**ACTION ITEM:** Every line below that carries the word "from" needs to be copied.

**RAW DATA:**
++++

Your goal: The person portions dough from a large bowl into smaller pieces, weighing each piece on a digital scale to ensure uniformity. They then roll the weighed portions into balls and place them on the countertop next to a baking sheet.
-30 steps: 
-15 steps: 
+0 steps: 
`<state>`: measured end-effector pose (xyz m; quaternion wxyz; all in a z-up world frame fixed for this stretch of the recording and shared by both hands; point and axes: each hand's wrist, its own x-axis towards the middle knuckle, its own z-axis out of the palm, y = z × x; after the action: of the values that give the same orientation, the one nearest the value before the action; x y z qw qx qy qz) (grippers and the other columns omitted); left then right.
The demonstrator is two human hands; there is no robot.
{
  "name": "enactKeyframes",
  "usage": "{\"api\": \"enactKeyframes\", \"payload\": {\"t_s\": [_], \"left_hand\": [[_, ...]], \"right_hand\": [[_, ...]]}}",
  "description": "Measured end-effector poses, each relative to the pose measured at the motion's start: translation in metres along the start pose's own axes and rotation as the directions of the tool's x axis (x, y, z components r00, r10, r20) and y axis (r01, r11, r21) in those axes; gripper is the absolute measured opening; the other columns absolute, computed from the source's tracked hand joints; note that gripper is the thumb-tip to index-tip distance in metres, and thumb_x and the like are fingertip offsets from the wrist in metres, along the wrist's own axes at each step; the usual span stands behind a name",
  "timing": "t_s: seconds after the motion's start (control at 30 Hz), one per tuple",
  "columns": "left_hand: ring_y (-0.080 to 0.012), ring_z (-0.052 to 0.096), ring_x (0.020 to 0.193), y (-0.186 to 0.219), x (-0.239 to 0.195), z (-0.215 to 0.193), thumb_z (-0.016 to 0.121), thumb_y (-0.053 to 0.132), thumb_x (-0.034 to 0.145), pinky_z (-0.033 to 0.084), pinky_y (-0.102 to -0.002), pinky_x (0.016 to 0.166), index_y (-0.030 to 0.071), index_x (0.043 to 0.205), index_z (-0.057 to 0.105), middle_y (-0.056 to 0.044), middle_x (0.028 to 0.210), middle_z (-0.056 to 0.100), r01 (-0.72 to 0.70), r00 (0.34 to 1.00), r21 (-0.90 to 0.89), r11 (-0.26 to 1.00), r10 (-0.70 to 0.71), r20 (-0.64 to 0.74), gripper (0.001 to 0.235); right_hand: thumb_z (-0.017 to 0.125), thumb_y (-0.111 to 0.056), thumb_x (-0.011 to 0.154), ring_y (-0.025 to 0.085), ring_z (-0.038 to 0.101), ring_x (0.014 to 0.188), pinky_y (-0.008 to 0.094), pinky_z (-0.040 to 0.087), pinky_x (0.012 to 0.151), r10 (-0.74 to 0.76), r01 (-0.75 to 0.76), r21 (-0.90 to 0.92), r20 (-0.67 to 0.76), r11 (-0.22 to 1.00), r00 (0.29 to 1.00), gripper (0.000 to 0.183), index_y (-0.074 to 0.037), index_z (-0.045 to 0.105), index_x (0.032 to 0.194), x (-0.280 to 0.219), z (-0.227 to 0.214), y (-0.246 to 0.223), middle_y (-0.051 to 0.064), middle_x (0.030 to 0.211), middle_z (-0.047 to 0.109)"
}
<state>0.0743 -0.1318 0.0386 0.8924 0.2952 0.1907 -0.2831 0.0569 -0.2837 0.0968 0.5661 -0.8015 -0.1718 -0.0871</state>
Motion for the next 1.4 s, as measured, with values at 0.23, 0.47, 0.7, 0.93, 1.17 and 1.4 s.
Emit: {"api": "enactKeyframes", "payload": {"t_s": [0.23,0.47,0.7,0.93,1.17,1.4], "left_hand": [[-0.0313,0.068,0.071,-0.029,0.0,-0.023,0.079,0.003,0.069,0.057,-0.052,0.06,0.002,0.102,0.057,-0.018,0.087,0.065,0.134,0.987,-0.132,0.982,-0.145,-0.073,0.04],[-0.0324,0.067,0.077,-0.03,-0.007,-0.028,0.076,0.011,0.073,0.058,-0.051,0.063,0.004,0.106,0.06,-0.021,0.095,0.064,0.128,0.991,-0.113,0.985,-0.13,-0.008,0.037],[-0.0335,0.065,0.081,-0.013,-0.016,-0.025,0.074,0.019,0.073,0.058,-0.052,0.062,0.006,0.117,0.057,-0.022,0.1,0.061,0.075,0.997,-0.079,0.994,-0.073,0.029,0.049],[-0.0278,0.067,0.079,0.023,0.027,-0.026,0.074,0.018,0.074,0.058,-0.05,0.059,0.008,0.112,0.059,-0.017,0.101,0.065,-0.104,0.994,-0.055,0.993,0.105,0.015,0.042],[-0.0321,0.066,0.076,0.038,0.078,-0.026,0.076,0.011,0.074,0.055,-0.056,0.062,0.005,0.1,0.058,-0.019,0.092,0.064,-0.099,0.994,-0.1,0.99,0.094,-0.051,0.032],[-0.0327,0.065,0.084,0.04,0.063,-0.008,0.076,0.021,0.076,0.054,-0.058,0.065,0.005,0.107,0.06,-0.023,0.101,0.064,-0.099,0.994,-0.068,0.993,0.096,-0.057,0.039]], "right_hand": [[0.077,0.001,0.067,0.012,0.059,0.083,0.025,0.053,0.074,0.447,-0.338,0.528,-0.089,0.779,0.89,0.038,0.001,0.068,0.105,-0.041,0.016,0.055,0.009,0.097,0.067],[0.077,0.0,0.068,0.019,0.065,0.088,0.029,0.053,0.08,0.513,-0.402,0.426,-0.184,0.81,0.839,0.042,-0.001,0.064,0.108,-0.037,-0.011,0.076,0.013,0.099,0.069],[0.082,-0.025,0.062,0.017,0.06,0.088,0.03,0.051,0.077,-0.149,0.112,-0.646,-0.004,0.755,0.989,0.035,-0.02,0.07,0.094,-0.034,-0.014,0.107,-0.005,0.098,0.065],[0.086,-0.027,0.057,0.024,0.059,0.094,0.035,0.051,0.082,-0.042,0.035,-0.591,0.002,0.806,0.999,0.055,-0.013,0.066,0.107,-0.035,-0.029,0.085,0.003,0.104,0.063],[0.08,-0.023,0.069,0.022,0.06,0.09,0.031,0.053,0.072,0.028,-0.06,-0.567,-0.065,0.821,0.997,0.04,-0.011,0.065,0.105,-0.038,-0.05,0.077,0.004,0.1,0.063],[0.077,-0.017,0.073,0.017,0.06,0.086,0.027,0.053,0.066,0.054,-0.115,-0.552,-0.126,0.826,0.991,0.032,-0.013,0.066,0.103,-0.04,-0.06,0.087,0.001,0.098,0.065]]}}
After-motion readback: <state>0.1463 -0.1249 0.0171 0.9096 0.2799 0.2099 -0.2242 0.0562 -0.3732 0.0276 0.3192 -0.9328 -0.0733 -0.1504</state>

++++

**YOUR RESPONSE:**
Your goal: The person portions dough from a large bowl into smaller pieces, weighing each piece on a digital scale to ensure uniformity. They then roll the weighed portions into balls and place them on the countertop next to a baking sheet.
  "description": "Measured end-effector poses, each relative to the pose measured at the motion's start: translation in metres along the start pose's own axes and rotation as the directions of the tool's x axis (x, y, z components r00, r10, r20) and y axis (r01, r11, r21) in those axes; gripper is the absolute measured opening; the other columns absolute, computed from the source's tracked hand joints; note that gripper is the thumb-tip to index-tip distance in metres, and thumb_x and the like are fingertip offsets from the wrist in metres, along the wrist's own axes at each step; the usual span stands behind a name",

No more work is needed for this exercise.